Geert Wilders zeigte sich „sehr enttäuscht“ von der Haltung von Omtzigt. Er betonte erneut, „dass die Wähler eine rechts-konservative Regierung wollen.“ Aber auch Wilders schließt Neuwahlen nicht mehr ganz aus. Die könnten Wilders und seine rechtspopulistische Freiheitspartei PVV noch stärker machen.

Der Meinungsforscher Maurice de Hond, prognostiziert für den Fall von Neuwahlen dann „mindestens 50 Sitze für die PVV.“

Wilders schließt Neuwahlen nicht mehr aus

Derzeit stellt die PVV 37 Abgeordnete im 150 Mitglieder zählenden Haager Parlament. Die VVD 24, die NSC 20 und die BBB sieben Abgeordnete.
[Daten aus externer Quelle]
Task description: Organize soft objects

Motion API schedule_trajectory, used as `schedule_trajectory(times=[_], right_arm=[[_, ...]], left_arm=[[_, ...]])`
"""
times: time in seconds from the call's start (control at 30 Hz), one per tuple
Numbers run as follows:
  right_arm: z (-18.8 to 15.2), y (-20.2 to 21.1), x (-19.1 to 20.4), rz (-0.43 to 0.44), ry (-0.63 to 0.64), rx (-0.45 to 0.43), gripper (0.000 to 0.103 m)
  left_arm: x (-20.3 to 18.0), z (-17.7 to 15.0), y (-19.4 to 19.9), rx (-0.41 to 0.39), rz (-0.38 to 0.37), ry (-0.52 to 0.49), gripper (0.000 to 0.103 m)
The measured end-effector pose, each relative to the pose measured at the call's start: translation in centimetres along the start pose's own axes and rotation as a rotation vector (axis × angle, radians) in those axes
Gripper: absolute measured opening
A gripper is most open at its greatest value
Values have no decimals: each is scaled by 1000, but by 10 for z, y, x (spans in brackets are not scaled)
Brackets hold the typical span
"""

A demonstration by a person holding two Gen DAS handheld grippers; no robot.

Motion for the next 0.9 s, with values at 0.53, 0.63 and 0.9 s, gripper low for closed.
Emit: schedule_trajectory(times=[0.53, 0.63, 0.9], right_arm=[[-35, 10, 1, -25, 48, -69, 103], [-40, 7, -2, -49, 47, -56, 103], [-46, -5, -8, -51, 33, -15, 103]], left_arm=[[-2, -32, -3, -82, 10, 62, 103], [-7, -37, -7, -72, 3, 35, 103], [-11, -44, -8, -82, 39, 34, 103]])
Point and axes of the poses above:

Zum Vergleich: Nur dem früheren langjährigen christdemokratischen Ministerpräsidenten Ruud Lubbers (CDA) gelang es bisher mit der CDA mehr als 50 Sitze bei Wahlen zu erringen. 1986 und 1989 errang die CDA unter Führung von Lubbers große Wahlsiege und stellte jeweils 54 der 150 Abgeordneten. Heute hat die CDA fünf Sitze im Haager Parlament. Die einst so mächtigen Christdemokraten spielen kaum noch eine Rolle in der niederländischen Politik, sie sind zu einer Splitterpartei geworden.

Trotzdem: Am kommenden Montag will der „Informateur“ der Regierungsbildung, Ronald Plasterk, seinen Abschlussbericht vorlegen. Der könnte mehr Klarheit darüber bringen, wie es nach diesen Chaostagen in Den Haag weiter gehen könnte. Ob Neuwahlen unvermeidlich geworden sind, oder ob es einen vierten Anlauf zur Regierungsbildung geben wird. Möglich wäre auch das. Die Bildung der Regierung nach der letzten Wahl in 2021, sie dauerte sage und schreibe 299 Tage.